To handle the exporting process, define a function `save_as_docx` that converts the raw text to a Word document:
```python
def save_as_docx(minutes, filename):
doc = Document()
for key, value in minutes.items():
# Replace underscores with spaces and capitalize each word for the heading
heading = ' '.join(word.capitalize() for word in key.split('_'))
doc.add_heading(heading, level=1)
doc.add_paragraph(value)
# Add a line break between sections
doc.add_paragraph()
doc.save(filename)
```
In this function, minutes is a dictionary containing the abstract summary, key points, action items, and sentiment analysis from the meeting. Filename is the name of the Word document file to be created. The function creates a new Word document, adds headings and content for each part of the minutes, and then saves the document to the current working directory.
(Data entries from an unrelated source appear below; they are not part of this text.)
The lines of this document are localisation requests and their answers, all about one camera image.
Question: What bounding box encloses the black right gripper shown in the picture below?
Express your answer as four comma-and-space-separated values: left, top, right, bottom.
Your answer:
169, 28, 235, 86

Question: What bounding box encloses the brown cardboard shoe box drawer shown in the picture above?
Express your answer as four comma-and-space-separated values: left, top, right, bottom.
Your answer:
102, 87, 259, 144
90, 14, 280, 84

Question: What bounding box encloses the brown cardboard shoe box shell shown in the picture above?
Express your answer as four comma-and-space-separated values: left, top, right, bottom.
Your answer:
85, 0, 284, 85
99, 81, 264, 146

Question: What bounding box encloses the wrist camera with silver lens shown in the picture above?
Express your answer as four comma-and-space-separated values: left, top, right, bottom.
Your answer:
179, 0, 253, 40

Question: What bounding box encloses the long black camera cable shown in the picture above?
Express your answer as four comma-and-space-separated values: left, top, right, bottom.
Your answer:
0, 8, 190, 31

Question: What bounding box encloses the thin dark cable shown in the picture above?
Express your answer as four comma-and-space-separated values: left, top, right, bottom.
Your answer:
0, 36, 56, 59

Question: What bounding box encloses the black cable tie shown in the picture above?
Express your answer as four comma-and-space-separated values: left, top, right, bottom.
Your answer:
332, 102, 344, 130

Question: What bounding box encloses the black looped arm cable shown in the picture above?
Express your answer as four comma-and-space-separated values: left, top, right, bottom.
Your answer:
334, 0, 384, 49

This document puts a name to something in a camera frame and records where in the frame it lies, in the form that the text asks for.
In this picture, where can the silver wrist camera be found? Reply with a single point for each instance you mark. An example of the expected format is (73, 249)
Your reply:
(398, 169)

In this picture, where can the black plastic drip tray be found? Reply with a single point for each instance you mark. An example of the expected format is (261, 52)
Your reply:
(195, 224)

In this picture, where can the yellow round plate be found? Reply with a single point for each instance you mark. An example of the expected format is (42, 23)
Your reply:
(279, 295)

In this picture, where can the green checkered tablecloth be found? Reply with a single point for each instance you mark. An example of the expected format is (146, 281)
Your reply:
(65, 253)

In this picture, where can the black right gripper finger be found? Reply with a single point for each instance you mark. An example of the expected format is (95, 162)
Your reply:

Finally, you can put it all together and generate the meeting minutes from an audio file:
```python
audio_file_path = "Earningscall.wav"
transcription = transcribe_audio(audio_file_path)
minutes = meeting_minutes(transcription)
print(minutes)
save_as_docx(minutes, 'meeting_minutes.docx')
```
This code will transcribe the audio file `Earningscall.wav`, generates the meeting minutes, prints them, and then saves them into a Word document called `meeting_minutes.docx`.
Now that you have the basic meeting minutes processing setup, consider trying to optimize the performance with [prompt engineering](/docs/guides/prompt-engineering) or build an end-to-end system with native [function calling](/docs/guides/function-calling).